Tim Murphy / Mother Jones
Urekew is a Republican (“the only good Democrat is a dead one,” she joked), who was torn between Donald Trump and Ted Cruz, provided the latter is ruled eligible. “I like Trump because we need somebody like him—he’s strong and yet he’s not afraid to be politically incorrect,” she said. But she trusts Cruz more than Trump to shut down the border—the southern one.
Although Trump is popular in the North Country, his warnings about a Canadian senator usurping the American government has hit with a thud—it’s just not that big of an issue. Canadian flags fly with American ones outside some houses, road signs are in French and English, and there’s a Quebecois radio station. The compelling local issue up north is not the border; it’s the proposed Northern Pass transmission line, which would cut through the North Country to bring hydroelectric power from Canada to the Northeast, but would require the use of eminent domain to acquire land for the project. For that reason, it’s deeply unpopular in northern New Hampshire. (The slogan that Northern Pass opponents have come up with is “Live Free or Fry,” which you have to admit, is pretty good.) Trump was asked about the Northern Pass at Saturday’s debate and gave it his seal of approval.
Wisconsin Gov. Scott Walker was widely mocked after briefly entertaining the idea of building a fence on the Canadian border last summer; he dropped out soon after. To the extent that Canada has played a determinative role in the New Hampshire primary, the concern has been what’s leaving the United States, not what’s coming in. Opposition to the North American Free Trade Agreement, and the subsequent loss of lumber jobs to Canada, helped propel Republican Pat Buchanan to victory in 1996. (Some Buchanan supporters did believe Russian tanks would invade the United States by way of Canada.)
When I asked Cal DelaHaye, who was working on a piece of funnel cake at Grampy’s diner in Pittsburg, if he thought more candidates should make the trek up north, he was emphatic. “No,” he said. “I’d tell them they’re wasting their time.”
There was one group of New Hampshire Republicans that was particularly concerned about the Canadian border threat. In 2006 and 2007, the New Hampshire branch of the Minutemen Civil Defense League made a few weekend trips to West Derby, Vermont, and Pittsburg, to draw attention to the great northern threat.

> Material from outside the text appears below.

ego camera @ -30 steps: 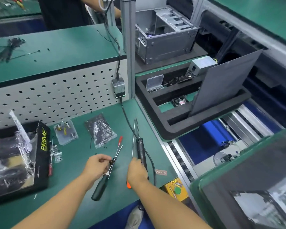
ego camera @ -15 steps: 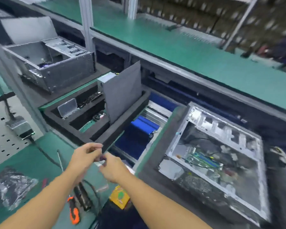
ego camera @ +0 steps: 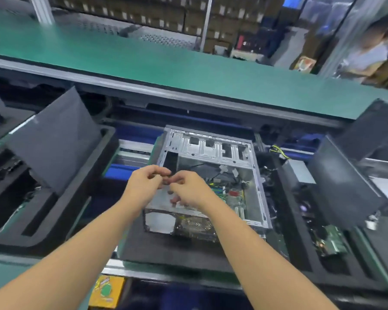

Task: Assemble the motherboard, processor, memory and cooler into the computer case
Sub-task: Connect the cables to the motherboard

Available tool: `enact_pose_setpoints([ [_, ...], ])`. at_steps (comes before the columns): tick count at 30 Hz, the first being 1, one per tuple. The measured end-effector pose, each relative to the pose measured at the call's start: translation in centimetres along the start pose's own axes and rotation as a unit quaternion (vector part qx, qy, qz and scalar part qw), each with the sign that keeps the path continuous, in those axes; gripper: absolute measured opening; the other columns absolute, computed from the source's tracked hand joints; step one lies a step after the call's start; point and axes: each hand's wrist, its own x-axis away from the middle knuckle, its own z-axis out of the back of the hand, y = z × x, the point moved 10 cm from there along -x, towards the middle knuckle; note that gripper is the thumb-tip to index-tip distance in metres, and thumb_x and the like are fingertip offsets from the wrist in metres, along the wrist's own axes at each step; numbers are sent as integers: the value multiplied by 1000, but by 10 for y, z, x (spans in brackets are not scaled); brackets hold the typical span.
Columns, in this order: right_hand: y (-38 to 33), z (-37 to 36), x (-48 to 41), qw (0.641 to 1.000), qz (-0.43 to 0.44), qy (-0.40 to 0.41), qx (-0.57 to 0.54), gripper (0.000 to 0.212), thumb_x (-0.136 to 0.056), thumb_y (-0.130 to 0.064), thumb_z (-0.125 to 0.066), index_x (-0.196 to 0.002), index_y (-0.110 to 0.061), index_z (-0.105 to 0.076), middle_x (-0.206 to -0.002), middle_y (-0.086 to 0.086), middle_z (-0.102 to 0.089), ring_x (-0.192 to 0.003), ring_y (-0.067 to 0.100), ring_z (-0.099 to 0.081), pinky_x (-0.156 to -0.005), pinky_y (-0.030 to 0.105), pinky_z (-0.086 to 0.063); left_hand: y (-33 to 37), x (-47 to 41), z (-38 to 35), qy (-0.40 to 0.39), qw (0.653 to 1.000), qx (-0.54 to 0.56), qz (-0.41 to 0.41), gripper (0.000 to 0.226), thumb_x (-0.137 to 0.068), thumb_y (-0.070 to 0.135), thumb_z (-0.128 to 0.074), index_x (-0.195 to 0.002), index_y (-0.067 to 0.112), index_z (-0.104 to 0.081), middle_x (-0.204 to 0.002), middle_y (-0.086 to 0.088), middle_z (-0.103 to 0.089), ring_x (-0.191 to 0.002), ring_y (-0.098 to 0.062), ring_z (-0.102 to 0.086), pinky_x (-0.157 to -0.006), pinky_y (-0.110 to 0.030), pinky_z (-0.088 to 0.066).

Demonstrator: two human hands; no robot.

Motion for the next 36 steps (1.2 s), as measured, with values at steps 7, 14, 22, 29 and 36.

“One time we saw a guy who actually parked his car in the New Hampshire side and then backpacked, and it looked like he was hiking the Long Trail, and he headed north toward Canada, and we looked at his car later and it turned out he was from Canada,” said Ron Oplinus of Exeter, New Hampshire, who lead the chapter before it disbanded a few years back. “So we don’t know exactly what was going on but we didn’t see him again.”
Other than that, he conceded, “there wasn’t much” to see.